LOS CULTIVOS

 

 

A veces, abuelo Domingo cultivaba en un rincón de la huerta, pimientos morrones, lechugas, achicorias, borrajas. Era un rato de los suyos variando las tareas. También sabía producir plantas forestales y frutales. En sus trabajos de carpintería y silletería, yo le acompañaba haciéndole preguntas sobre las maderas y los árboles. Y abuelo gustaba de mi interés por esas cosas.
          Como le hablara de un sauce llorón y la forma en que había oído decir que podía obtenerse de cualquier sauce, Abuelo supo sacarme de un error.
          Un día, cortando una varita de sauce criollo traído de la costa, hizo de ella dos estacas.
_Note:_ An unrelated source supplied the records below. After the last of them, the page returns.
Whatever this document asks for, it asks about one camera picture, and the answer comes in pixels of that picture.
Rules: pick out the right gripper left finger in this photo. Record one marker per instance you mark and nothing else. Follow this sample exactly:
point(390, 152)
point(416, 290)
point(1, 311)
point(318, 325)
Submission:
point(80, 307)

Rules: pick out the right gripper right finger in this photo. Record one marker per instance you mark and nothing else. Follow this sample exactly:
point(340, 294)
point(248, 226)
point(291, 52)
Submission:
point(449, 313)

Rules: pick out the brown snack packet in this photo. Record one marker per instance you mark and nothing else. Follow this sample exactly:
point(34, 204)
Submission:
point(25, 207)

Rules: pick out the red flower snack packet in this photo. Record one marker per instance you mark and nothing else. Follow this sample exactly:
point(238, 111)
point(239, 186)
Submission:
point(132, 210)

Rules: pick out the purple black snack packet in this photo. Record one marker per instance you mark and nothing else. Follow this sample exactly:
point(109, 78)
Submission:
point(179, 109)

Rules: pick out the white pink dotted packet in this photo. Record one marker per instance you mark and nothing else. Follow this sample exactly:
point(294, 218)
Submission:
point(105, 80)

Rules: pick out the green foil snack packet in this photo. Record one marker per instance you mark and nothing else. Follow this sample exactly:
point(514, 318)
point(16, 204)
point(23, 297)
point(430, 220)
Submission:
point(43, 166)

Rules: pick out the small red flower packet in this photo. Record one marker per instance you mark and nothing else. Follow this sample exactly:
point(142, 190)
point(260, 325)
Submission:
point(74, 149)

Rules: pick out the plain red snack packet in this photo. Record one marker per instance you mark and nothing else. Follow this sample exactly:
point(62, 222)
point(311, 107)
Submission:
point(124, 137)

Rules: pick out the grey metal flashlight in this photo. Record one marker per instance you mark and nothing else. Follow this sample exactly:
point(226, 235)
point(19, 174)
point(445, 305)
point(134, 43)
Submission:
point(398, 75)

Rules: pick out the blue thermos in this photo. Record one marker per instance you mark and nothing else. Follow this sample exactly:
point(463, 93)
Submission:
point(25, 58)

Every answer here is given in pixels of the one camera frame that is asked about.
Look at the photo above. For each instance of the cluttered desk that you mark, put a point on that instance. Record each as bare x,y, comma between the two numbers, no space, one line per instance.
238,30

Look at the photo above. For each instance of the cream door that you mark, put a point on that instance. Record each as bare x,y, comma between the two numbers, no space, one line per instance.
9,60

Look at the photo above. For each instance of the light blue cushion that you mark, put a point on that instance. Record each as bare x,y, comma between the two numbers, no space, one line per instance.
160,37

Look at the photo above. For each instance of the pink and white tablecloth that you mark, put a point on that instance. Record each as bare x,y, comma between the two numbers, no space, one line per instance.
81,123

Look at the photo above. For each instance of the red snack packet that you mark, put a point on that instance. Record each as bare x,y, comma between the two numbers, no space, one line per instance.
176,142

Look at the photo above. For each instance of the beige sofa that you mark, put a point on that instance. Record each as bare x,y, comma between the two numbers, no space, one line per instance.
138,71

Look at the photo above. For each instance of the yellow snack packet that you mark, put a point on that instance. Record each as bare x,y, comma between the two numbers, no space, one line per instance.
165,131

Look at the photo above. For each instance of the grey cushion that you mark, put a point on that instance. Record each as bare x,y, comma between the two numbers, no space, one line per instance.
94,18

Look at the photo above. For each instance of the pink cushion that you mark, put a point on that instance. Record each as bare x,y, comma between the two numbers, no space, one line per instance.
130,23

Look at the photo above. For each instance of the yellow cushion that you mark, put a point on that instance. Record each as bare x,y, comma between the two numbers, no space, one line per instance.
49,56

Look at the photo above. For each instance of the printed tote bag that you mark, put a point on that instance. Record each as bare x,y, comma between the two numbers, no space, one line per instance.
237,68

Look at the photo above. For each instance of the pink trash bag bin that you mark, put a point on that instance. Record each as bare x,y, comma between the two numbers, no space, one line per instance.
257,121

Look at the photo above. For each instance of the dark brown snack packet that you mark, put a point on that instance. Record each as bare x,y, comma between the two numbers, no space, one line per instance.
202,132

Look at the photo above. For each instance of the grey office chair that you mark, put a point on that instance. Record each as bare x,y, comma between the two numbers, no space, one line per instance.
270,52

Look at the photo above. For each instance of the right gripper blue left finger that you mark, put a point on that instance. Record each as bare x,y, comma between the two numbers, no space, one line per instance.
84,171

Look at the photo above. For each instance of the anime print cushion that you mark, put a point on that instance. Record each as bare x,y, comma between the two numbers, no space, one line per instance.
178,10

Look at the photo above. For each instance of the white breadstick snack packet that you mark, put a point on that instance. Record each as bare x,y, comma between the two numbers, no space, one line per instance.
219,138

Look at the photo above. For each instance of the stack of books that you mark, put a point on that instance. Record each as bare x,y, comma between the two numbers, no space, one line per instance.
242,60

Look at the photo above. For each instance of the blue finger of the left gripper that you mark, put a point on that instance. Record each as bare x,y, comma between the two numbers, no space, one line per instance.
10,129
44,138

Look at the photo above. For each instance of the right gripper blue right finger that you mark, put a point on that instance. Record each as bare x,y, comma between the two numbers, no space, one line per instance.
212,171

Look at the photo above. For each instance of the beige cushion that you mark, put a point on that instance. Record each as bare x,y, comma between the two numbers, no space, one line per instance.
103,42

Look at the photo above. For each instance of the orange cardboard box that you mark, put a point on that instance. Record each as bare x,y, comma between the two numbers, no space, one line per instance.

Por su indicación, a orillas de un charco pequeño, enterré un palmo de la base de una de las estacas con las yemas hacia arriba. En sentido inverso planté la otra. En primavera aparecieron los brotes en tales plantas y crecieron sin agacharse en ninguna de ambas. Lo que no era sauce llorón, de ramas péndulas, naturalmente inclinadas, no se obtenía a la fuerza plantando al revés cualquier sauce.
          En cambio, muy que podían hacerse otras cosas entendiéndose con la naturaleza. Recuerdo una planta de toronja con gajos llenos de mandarinas.
          En un árbol de fruta agria, eran injertos de fruta dulce. Los había también de limón genovés sobre pies nuevos de lima y otros citrus del grosor de un dedo.        
          Abuelo me llamaba para que viera los trabajos, recomendándome que la práctica de los injertos debía hacerla cuando fuera más crecido. Sólo me permitía observar los detalles, desde los cortes en el portainjerto al corte del escudete llevando bajo un pecíolo la yema que se introducía entre la corteza y la madera de aquél. Luego era la envoltura con rafia mojada, que iba de abajo hacia arriba, cruzándose sobre la yema.
          Abuelo  me familiarizó con las cosas de la huerta donde vi por primera vez los injertos; los injertos, que venían a ser unos hijos adoptivos de las plantas.
          Persistiendo en mi afición por los cultivos, un tiempo después, sorprendería gratamente a Míster Williams, novio entonces de nuestra prima Anita, cuando acompañados por tía Etelvina visitaban a mis padres. En la huerta de casa había realizado una miniatura de parque, Míster Williams me dio una mano sobre cultivos, haciéndome obsequios de semillas y revistas con notas gráficas de los bosques canadienses, californianos y escandinavos. Williams me aconsejó trabajar y estudiar. Hablándome de un porvenir y la importancia del arbolado, quería ver en mí a todo un gaucho reforestador.
          Con los años pasaría la vida entre libros y cultivos. Y dirigiría labores forestales, en producción y cuidado de miles y miles de plantas. Con la frente húmeda finalizaría muchas jornadas, rodeado de la amistad de hombres laboriosos. Hijos del país y extranjeros dignísimos estrecharían mi diestra. Así, bajo la mirada limpia y la voz cordial, el contacto de las manos callosas ha sido sencillamente más valioso que el de un puñado de medallas.
          Y al ir a descansar, a veces, a mi recuerdo han acudido con su palabra de aprobación y su palmada afectuosa, los espíritus tutelares de Abuelo y del ingeniero Williams. Ellos, con su estímulo y su consejo, supieron inculcarme cuando niño, el amor a los árboles y la constancia y el esmero en el trabajo de producirlos para mi patria.